• **Task objective**
What's needed is a full, exact retyping of the records.
(Extracted data)
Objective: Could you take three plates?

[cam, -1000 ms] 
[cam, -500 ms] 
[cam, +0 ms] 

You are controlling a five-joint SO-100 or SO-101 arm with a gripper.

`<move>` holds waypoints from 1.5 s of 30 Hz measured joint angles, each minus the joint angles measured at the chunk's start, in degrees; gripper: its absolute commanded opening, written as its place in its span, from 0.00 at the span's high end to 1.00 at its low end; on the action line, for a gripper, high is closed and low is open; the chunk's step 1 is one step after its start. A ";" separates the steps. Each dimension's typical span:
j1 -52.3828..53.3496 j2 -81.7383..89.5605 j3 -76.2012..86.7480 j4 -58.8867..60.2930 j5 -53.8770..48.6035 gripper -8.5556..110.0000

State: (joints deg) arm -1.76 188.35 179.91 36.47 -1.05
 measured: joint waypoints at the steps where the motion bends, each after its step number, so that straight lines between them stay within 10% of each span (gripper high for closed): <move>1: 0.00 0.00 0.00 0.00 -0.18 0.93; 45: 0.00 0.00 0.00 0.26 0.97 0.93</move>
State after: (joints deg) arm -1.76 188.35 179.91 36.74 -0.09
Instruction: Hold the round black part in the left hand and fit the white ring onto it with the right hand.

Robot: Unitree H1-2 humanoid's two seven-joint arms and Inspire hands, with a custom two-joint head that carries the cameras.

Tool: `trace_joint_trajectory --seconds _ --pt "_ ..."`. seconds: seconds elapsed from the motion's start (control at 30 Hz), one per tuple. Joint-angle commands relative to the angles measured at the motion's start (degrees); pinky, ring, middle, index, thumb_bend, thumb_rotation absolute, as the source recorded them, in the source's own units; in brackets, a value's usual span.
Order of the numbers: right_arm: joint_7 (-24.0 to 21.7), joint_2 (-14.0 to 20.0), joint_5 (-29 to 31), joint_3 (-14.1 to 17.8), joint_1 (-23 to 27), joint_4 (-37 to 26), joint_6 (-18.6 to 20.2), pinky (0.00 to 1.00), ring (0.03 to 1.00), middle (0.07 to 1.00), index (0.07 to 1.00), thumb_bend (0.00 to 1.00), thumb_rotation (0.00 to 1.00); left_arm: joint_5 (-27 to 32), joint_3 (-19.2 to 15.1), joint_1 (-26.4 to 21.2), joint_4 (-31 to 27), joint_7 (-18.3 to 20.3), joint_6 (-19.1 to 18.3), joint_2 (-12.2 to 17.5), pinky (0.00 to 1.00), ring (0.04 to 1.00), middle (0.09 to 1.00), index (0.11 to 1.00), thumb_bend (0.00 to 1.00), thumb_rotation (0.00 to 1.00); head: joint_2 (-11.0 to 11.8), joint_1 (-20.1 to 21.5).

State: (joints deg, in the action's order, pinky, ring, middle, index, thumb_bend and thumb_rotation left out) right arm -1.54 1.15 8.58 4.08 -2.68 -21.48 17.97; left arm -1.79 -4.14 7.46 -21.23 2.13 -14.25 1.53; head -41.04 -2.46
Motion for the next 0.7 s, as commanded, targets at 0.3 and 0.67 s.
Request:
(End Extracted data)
• **Answer to the exercise**
Objective: Could you take three plates?

[cam, -1000 ms] 
[cam, -500 ms] 
[cam, +0 ms] 

You are controlling a five-joint SO-100 or SO-101 arm with a gripper.

`<move>` holds waypoints from 1.5 s of 30 Hz measured joint angles, each minus the joint angles measured at the chunk's start, in degrees; gripper: its absolute commanded opening, written as its place in its span, from 0.00 at the span's high end to 1.00 at its low end; on the action line, for a gripper, high is closed and low is open; the chunk's step 1 is one step after its start. A ";" separates the steps. Each dimension's typical span:
j1 -52.3828..53.3496 j2 -81.7383..89.5605 j3 -76.2012..86.7480 j4 -58.8867..60.2930 j5 -53.8770..48.6035 gripper -8.5556..110.0000

State: (joints deg) arm -1.76 188.35 179.91 36.47 -1.05
 measured: joint waypoints at the steps where the motion bends, each after its step number, so that straight lines between them stay within 10% of each span (gripper high for closed): <move>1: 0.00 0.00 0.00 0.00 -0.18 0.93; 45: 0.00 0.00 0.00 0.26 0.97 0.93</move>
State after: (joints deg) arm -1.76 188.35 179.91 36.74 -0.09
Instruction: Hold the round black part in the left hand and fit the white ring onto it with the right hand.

Robot: Unitree H1-2 humanoid's two seven-joint arms and Inspire hands, with a custom two-joint head that carries the cameras.

Tool: `trace_joint_trajectory --seconds _ --pt "_ ..."`. seconds: seconds elapsed from the motion's start (control at 30 Hz), one per tuple. Joint-angle commands relative to the angles measured at the motion's start (degrees); pinky, ring, middle, index, thumb_bend, thumb_rotation absolute, as the source recorded them, in the source's own units; in brackets, a value's usual span.
Order of the numbers: right_arm: joint_7 (-24.0 to 21.7), joint_2 (-14.0 to 20.0), joint_5 (-29 to 31), joint_3 (-14.1 to 17.8), joint_1 (-23 to 27), joint_4 (-37 to 26), joint_6 (-18.6 to 20.2), pinky (0.00 to 1.00), ring (0.03 to 1.00), middle (0.07 to 1.00), index (0.07 to 1.00), thumb_bend (0.00 to 1.00), thumb_rotation (0.00 to 1.00); left_arm: joint_5 (-27 to 32), joint_3 (-19.2 to 15.1), joint_1 (-26.4 to 21.2), joint_4 (-31 to 27), joint_7 (-18.3 to 20.3), joint_6 (-19.1 to 18.3), joint_2 (-12.2 to 17.5), pinky (0.00 to 1.00), ring (0.04 to 1.00), middle (0.09 to 1.00), index (0.11 to 1.00), thumb_bend (0.00 to 1.00), thumb_rotation (0.00 to 1.00); head: joint_2 (-11.0 to 11.8), joint_1 (-20.1 to 21.5).

State: (joints deg, in the action's order, pinky, ring, middle, index, thumb_bend and thumb_rotation left out) right arm -1.54 1.15 8.58 4.08 -2.68 -21.48 17.97; left arm -1.79 -4.14 7.46 -21.23 2.13 -14.25 1.53; head -41.04 -2.46
Motion for the next 0.7 s, as commanded, targets at 0.3 and 0.67 s.
Request:

There is no more output to give.